Exercise requirements — Tally up how many lines in the listing below contain the string "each", and give only the total.

Data segment —

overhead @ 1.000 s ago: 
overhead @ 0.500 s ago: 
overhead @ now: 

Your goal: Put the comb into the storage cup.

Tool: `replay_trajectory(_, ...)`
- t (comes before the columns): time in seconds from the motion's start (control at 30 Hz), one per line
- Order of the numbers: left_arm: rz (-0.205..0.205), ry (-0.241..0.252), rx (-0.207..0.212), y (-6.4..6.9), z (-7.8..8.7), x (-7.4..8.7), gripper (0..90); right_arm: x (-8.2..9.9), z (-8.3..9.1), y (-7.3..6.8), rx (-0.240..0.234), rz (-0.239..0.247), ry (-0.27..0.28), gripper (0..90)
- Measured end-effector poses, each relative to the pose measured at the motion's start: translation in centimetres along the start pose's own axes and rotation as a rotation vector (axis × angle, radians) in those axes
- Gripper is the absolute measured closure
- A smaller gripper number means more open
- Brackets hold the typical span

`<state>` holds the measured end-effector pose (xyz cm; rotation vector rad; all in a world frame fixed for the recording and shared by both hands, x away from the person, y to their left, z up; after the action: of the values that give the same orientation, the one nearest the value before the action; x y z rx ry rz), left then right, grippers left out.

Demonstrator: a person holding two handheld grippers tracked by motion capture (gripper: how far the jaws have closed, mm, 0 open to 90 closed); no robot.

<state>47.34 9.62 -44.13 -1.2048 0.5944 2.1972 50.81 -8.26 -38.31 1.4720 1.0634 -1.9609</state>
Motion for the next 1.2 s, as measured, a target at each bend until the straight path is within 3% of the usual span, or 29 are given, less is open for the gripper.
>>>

Finished exercise — 2